Issue with Non-Ascii Characters

roskakori / cutplace

validate data stored in CSV, PRN, ODS or Excel files

http://cutplace.readthedocs.org/

GNU Lesser General Public License v3.0

18 stars 20 forks source link

Issue with Non-Ascii Characters #52

Closed reggiegentle closed 9 years ago

reggiegentle commented 11 years ago

cutplace seems to bomb out when non-ascii characters are involved in a source file. IE, if you have an e with a tilda over it, cutplace just bombs out. Is this as designed or could it be addressed or is there a potential work-around?

roskakori commented 10 years ago

In what context are you using a non ASCII character?

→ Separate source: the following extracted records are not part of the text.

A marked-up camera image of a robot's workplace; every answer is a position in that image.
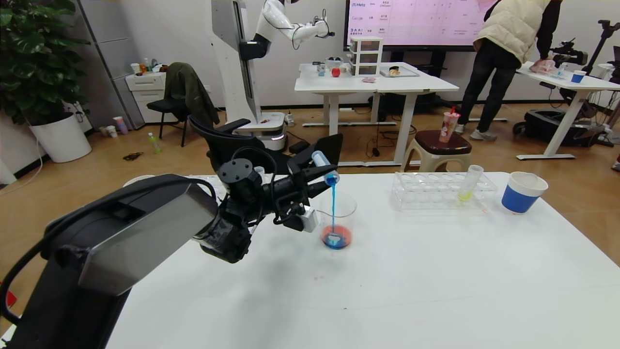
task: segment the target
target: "yellow liquid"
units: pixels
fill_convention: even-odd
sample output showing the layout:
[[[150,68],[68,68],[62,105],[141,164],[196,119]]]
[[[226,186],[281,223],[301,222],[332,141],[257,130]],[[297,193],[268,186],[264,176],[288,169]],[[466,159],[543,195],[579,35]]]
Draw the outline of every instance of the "yellow liquid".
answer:
[[[474,194],[474,191],[468,191],[463,195],[459,193],[459,200],[461,200],[462,202],[469,201],[471,199],[472,194]]]

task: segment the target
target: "sneaker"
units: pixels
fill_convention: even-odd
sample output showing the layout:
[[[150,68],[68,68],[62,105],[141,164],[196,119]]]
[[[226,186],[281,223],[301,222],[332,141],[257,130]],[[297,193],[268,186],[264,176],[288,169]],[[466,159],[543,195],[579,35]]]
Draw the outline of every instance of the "sneaker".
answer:
[[[491,131],[480,132],[478,130],[475,130],[469,136],[469,139],[484,140],[484,141],[487,141],[487,142],[493,142],[493,141],[495,141],[497,139],[497,135],[492,133]]]

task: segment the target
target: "red liquid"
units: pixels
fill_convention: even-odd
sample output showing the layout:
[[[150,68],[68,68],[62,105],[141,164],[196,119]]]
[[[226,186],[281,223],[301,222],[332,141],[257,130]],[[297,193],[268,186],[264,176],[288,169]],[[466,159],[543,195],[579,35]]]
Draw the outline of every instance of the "red liquid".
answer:
[[[323,228],[323,232],[321,233],[321,240],[323,243],[334,250],[349,246],[349,244],[351,244],[351,238],[351,230],[342,225],[336,225],[334,231],[332,231],[332,226],[328,225]]]

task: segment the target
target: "blue cup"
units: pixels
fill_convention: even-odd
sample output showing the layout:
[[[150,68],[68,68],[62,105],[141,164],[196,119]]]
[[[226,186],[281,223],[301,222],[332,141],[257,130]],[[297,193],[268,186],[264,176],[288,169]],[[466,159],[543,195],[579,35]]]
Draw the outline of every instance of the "blue cup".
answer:
[[[549,189],[544,179],[533,173],[513,172],[502,197],[502,205],[515,213],[525,213]]]
[[[575,70],[575,71],[573,71],[573,78],[571,79],[571,81],[574,82],[574,83],[579,84],[583,80],[584,76],[585,76],[585,71],[583,71],[583,70]]]

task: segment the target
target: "green bottle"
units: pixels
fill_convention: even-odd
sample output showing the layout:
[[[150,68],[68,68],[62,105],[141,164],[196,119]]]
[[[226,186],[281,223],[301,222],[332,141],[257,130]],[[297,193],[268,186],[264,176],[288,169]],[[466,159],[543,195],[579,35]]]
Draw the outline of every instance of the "green bottle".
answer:
[[[149,142],[151,142],[151,144],[153,145],[153,148],[155,149],[155,154],[161,153],[161,148],[159,148],[159,144],[157,144],[157,140],[155,139],[155,137],[153,137],[152,132],[149,132]]]

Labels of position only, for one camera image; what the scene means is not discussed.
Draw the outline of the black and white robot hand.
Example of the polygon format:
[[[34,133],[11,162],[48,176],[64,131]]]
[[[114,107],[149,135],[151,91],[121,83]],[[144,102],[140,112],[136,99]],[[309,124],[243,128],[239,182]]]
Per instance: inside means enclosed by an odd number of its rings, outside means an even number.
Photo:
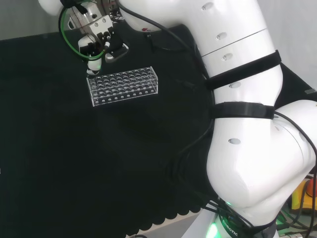
[[[78,28],[84,35],[77,50],[86,58],[87,74],[99,74],[102,62],[112,63],[128,53],[129,47],[115,32],[109,15],[102,15],[94,2],[81,4],[87,12],[82,14],[76,7],[69,11],[68,27]]]

If the character is part of the input file, you have to specify the encoding in the ICD as described in http://roskakori.github.io/cutplace/writing-an-icd.html#data-formats

If the character is part of the ICD (e.g. a comment in the ICD) there are no special steps required unless you use plain CSV as format for the ICD itself. In this case, specify the encoding of the ICD using --icd-encoding as described in http://roskakori.github.io/cutplace/command-line-usage.html#icds-containing-non-ascii-characters.

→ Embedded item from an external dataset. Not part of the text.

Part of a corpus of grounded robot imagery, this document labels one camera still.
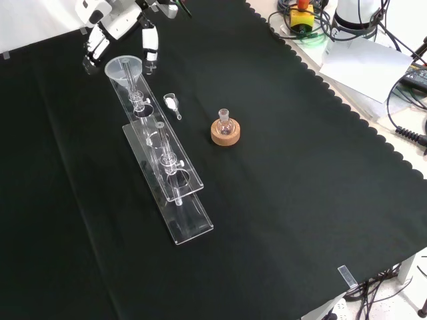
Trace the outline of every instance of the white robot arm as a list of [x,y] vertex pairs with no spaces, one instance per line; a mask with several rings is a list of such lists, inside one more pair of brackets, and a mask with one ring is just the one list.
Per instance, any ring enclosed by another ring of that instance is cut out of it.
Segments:
[[172,0],[77,0],[75,10],[86,27],[93,28],[85,44],[83,59],[86,71],[97,71],[101,58],[112,42],[119,41],[142,25],[145,67],[150,74],[155,69],[159,38],[155,25],[145,18],[144,10],[159,8],[168,18],[177,15],[178,7]]

In my experience the most common encodings for western languages are cp1252, iso-8859-15 and utf-8.

roskakori commented 9 years ago

The code base for 0.8.0 should be a lot more solid concerning UnicodeError, but there still is a need to consistently test this. The goal is that under Python 3 all UnicodeErrors result in an at least somewhat helpful DataError that points to the cell (for Excel and ODS) or line (for delimited and fixed) that caused the error. With Python 2 this goal might be more troublesome to reach, so maybe a few cases still remain a major PITA - which is just another reason to upgrade to Python 3.

We should consider exhaustive testing for one of the next sprints.

roskakori commented 9 years ago

With the test improvements of the past weeks, all readers in rowio and validio seem to be able to process unicode, so I consider this solved. If still something slipped through the cracks, we'll address this when it shows up.